The Phantom appears, and Seton removes his mask – it is Victor. He claims that Seton made him a traitor and a murderer; he is not the sort of son Lady Enderby should be proud of: his limp is false so he can avoid returning to the front line, and he is addicted to pain killers. Victor leaves and, to protect him, Lady Enderby reveals to Seton that Victor is his own son. Seton and Lady Enderby reconcile as lovers.

Victor has the secret papers and signals to the U-boat, but he then rebels and threatens Seton with the gun. They fight, and Victor is shot dead. The army arrive, and Seton and Lady Enderby flee to the beach. They are both killed in a gunfight, and the U-boat leaves without them or the papers.

==Cast==
- Mary Taviner (credited as Mara Tavernan) as Irma, Lady Enderby
- Ivan Craig as Major Seton
- Valentine Dyall as the Director of Military Intelligence
- Derek Aylewood as Victor
- Julian Sherrier as Tony
- Lee Fox as Major Malcolm
- Edward Leslie as Captain Glynne
- Hamilton Keene as Colonel Lorrimer

==Background==
The screenplay was written by Vance Youdan (credited as Vance Uhden). (Note: Vance Youdan, Youden or Uhden may have been related to Taviner, whose maternal grandmother's surname was Youdan.) Although some sources describe it as a remake of Castle Sinister (1948), there are changes to the plot.

The film was Mary Taviner's final film, and the only one produced by her own company, Terra Nova. She used her acquaintanceship with Ronald, fifth Earl of Norbury to get the Duke of Northumberland to allow Syon House to be used for filming. The film gives an insight into Taviner's far-right views, including her monologue suggesting Britain and Germany should have united against communism rather than warring against each other. In an interview with Der Spiegel, she explained that the idea behind the film was "to forever link the blood-like close bond between Germany and England so that such a 'devil’s joke', as was the last fratricidal war between our peoples, does not repeat itself."

==Reception ==
The Monthly Film Bulletin wrote: "The frail, pretentious and confused story ... is not helped by stolidly unimaginative direction, nor by extremely indifferent use of music and sound. The only interest of the film is that it was mostly shot in Syon House."

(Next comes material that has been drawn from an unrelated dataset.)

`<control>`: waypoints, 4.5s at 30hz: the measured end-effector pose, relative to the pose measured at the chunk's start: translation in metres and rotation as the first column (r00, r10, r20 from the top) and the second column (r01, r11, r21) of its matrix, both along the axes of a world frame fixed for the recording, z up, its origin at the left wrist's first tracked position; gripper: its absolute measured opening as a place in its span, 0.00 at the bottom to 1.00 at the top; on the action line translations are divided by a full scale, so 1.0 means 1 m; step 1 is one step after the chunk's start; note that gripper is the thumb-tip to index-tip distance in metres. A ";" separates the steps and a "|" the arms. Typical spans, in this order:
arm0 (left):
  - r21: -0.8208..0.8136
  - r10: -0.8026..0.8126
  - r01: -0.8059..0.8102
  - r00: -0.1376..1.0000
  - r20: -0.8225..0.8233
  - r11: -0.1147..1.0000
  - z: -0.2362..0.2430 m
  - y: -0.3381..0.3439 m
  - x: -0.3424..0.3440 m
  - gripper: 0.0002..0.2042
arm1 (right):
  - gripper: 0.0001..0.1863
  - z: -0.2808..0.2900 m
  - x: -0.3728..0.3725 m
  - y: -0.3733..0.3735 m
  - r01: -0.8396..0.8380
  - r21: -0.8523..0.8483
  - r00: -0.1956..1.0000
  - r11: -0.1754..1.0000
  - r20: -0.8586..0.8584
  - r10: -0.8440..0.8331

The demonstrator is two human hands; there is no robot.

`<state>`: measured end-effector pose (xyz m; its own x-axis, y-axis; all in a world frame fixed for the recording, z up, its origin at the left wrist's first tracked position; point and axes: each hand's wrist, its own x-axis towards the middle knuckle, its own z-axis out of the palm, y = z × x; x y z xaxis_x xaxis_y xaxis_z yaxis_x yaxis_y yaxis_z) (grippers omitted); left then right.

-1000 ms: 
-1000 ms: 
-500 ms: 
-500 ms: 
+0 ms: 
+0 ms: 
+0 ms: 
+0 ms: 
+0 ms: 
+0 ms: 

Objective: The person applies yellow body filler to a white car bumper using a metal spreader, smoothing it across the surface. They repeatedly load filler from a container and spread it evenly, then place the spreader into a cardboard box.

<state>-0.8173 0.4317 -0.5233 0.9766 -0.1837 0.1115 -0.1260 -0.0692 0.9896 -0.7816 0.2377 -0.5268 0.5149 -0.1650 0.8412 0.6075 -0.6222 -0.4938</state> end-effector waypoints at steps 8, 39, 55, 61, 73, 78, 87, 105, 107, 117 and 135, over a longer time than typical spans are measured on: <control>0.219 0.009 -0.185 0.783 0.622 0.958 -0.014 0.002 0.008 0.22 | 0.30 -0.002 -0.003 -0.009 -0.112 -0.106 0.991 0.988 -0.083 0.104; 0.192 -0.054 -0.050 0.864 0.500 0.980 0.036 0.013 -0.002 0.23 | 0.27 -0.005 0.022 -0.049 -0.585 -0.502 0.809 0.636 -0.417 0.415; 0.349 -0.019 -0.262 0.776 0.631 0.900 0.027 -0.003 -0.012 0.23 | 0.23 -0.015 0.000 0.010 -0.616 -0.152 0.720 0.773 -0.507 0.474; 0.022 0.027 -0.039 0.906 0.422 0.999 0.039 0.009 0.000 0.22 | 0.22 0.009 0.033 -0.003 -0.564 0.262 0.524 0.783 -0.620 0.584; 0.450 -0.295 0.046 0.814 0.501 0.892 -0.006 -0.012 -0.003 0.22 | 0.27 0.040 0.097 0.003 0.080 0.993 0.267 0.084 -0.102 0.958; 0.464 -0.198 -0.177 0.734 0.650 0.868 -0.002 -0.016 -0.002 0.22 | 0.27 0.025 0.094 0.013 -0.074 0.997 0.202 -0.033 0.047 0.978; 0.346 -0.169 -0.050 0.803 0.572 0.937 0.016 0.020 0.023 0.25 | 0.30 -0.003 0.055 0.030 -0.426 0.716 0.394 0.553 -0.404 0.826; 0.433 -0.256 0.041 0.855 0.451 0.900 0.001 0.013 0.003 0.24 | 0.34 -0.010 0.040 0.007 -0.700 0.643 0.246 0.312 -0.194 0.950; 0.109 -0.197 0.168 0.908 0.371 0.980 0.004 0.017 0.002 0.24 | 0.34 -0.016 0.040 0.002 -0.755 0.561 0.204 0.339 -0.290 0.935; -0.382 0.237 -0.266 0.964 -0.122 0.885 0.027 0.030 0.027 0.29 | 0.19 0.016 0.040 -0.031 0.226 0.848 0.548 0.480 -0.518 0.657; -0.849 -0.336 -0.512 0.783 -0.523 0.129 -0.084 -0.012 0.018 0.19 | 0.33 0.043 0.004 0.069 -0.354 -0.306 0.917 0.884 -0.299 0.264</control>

Kine Weekly wrote: ""Turgid, espionage melodrama ... the interiors are truly magnificent, but unfortunately neither the script nor the cast reaches a comparable level. Stagey to say the least, it's only suitable for small halls. Very moderate quota." Taviner came in for particular criticism: she "keeps forgetting her accent and exaggerates."

Picturegoer wrote: "Even highly coloured espionage stories should bear some relation to reality when they deal with life in wartime Britain. This one doesn't. ... Acting is in the grand manner, particularly from Mara Tavernan as the aristocrat, but it's an amateurish, under-rehearsed production."

More recent reviewers have also been harsh: Chibnall and McFarline wrote in The British ‘B’ Film: "indifferently directed". NitrateVille wrote: "If the un-opportunity comes about for you to be able to see The Devil’s Jest … please politely excuse yourself for 62 minutes by hook or by crook … avoid this so-called film at all costs. It is so bad."